AI/AGI/ML - A short overview

History / Edit / PDF / EPUB / BIB /
Created: December 15, 2017 / Updated: November 2, 2024 / Status: finished / 3 min read (~580 words)
ai agi ml

After having spent about 200 workdays of my life getting familiar with the fields of AI/AGI/ML, I think it is a good moment for me to reflect back on my learning experience.

Of the three domains, AGI is the least well defined. It has to do with general intelligence, but our definition of intelligence is still up for debate. Furthermore, the different known approaches in the field have different opinions regarding what sort of agent an AGI system should be. Should it be a self-contained entity with its own goals and purpose? Or should it be a system that is exhibiting human capabilities while being the servant of a human being or a group of human beings?

Next is AI, which encompasses many different types of approach to try and solve high level goals such as deciding, planning, organizing,, understanding, etc. AI is about the discovery of strategies to solve problems without having to provide the whole solution. I think it is also where goals for the ML field have been defined.

Finally, ML is about using statistical approaches to solve problems. These problems have to be formalized and specify their input/output in the shape of data, may it be as text, audio, video, or simply vectors of numbers. Most of the recent and exciting development that has happened in ML is due to deep learning, which is the ability to develop deep neural networks that can learn to accomplish certain tasks without writing any explicit logic. This logic would be discovered by the network itself, with some help of the developer which would define a composition of modules that would process the data in order to create associations between the input and outputs.

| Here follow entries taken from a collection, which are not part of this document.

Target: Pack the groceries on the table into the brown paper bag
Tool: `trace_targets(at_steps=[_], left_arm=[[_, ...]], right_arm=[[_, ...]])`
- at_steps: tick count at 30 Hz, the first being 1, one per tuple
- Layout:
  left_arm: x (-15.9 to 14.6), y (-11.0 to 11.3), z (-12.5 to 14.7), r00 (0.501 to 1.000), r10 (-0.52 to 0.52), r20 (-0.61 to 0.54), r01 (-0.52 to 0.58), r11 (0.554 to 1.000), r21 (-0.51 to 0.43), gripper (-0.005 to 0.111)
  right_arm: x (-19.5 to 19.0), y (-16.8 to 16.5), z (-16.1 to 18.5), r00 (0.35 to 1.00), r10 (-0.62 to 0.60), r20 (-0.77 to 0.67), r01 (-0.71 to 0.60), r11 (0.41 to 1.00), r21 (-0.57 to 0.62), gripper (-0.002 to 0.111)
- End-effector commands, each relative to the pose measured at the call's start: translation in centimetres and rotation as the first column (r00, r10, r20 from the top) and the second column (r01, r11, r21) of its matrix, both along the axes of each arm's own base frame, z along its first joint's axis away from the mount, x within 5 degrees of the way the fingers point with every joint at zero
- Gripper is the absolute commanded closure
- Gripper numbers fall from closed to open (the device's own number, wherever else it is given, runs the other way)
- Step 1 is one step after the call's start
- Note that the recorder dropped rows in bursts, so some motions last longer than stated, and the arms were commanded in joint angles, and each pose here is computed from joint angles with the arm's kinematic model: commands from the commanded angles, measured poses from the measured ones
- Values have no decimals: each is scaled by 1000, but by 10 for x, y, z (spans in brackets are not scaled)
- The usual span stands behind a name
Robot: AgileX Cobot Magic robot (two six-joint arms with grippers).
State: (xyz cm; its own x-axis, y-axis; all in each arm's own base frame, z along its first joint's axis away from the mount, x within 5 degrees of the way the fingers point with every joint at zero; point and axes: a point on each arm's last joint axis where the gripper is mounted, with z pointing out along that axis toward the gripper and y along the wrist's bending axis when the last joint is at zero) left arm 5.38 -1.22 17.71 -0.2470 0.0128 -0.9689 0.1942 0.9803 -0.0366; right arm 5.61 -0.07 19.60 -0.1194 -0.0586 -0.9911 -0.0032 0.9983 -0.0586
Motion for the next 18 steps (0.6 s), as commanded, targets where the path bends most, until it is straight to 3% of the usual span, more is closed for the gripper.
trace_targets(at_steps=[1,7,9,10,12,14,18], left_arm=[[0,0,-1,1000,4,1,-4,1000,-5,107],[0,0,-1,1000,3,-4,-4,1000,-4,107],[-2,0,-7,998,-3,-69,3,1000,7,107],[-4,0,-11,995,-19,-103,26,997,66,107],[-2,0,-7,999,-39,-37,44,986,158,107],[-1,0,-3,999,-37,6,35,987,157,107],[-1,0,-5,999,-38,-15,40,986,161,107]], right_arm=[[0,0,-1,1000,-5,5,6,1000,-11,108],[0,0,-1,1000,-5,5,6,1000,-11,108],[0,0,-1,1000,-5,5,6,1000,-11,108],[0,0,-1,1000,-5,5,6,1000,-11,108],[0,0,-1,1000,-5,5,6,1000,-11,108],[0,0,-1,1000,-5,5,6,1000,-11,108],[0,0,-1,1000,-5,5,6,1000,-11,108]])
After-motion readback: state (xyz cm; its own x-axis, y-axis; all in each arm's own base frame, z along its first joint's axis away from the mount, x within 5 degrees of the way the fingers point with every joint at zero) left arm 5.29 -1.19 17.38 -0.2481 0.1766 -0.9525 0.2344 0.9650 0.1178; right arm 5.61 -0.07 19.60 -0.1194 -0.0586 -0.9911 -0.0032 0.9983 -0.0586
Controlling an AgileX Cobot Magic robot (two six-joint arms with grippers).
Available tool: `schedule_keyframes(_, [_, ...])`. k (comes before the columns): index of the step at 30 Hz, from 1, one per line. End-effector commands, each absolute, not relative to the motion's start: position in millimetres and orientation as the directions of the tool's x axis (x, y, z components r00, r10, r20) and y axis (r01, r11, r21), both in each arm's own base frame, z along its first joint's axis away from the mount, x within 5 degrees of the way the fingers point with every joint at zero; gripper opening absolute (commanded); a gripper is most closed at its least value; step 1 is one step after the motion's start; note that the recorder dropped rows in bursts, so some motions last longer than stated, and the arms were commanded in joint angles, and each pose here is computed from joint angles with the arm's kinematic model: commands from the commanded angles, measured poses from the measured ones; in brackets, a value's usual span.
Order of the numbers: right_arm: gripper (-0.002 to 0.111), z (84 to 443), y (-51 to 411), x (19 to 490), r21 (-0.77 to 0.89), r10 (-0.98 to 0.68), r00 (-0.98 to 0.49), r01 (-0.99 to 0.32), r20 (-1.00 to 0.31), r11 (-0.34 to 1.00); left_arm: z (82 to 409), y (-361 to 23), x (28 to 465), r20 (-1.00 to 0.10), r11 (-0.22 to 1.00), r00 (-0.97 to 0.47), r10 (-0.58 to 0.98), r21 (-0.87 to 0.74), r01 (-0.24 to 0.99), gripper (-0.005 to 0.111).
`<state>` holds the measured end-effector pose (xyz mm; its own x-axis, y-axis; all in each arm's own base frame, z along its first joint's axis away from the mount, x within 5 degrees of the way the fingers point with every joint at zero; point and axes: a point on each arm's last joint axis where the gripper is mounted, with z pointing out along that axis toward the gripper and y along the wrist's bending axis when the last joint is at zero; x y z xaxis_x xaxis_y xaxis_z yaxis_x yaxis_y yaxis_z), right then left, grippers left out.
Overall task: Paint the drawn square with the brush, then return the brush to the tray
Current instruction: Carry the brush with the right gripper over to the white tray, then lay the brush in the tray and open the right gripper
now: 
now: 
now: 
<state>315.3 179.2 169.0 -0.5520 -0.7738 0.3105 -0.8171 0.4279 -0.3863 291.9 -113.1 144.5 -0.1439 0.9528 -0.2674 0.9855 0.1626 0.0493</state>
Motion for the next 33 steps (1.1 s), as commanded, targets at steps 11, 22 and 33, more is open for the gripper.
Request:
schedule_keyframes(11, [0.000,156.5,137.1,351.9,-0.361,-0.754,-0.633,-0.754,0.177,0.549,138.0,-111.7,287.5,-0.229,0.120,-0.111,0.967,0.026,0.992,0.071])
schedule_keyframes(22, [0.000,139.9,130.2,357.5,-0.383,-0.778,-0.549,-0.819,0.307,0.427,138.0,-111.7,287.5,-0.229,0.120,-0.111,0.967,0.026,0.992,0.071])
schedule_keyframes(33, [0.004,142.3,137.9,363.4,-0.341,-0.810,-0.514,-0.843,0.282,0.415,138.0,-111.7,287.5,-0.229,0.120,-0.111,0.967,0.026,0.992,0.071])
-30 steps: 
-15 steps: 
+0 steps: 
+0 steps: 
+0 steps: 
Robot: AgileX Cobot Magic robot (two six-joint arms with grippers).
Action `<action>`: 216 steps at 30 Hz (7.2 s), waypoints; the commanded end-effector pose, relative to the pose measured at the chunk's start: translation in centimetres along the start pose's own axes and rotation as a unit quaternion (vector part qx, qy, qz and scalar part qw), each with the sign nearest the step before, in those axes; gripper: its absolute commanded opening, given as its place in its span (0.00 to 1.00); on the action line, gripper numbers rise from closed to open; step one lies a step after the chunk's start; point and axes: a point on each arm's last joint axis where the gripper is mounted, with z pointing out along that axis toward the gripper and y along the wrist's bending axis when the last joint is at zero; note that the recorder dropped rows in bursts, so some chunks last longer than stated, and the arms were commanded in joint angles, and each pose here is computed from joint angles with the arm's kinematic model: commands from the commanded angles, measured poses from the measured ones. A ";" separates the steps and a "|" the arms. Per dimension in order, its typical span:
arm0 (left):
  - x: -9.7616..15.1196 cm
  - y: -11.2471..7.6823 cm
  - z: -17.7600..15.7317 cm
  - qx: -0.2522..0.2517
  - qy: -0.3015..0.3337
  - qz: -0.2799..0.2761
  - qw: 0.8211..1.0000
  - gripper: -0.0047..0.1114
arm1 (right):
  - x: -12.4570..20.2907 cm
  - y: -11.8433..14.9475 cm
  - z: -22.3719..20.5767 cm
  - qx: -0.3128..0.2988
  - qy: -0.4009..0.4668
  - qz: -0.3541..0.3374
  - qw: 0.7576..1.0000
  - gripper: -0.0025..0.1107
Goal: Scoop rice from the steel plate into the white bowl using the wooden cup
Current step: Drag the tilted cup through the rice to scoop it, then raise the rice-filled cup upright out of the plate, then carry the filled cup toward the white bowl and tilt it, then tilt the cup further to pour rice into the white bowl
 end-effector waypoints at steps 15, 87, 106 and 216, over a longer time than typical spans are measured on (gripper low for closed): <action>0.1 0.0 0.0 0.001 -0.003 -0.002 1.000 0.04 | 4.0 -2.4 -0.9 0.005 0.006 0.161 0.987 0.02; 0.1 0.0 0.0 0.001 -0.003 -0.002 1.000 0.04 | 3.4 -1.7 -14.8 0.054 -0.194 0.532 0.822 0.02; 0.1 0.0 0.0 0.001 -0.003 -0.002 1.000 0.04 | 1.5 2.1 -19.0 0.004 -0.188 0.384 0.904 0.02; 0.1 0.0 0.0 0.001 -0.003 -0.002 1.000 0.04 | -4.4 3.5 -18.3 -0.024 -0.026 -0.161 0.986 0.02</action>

When I initially started my "adventure", I was interested in AGI. I wanted to know how a machine would be able to exhibit human behavior without having to tell it too much about it. I wanted to learn how you could teach a machine as you would teach a child. The AGI field itself does not currently have any curriculum as to what you should learn about, nor a reference book you can refer yourself or others to (when asked "What should I first read if I want to learn AGI?"). One can be interested in anthropomorphic aspects such as memory, intelligence, perception/senses, processing and so on, while others may be more interested about a computational oriented approach, such as the algorithms, the implementations, the computational complexity of diverse approaches and so on. I think it makes AGI a very interesting topic/field, however it lacks the definiteness of the other fields. One can see this by reading the various iterations of the book "Artificial General Intelligence", which is a collection of articles by various researchers that is generally published every year in relation to its conference.

When I started learning about AGI, I decided I would explore various venues and determine the approaches that matched the most my own interests and which looked the most promising. I looked at different venues such as cognitive science, set theory, logic, universal artificial intelligence, biology, and philosophy amongst others.

Along the road, AGI research has challenged many of my beliefs as well as how I see life. For those two reasons alone, I'm grateful I have been able to dedicate some of my time on it.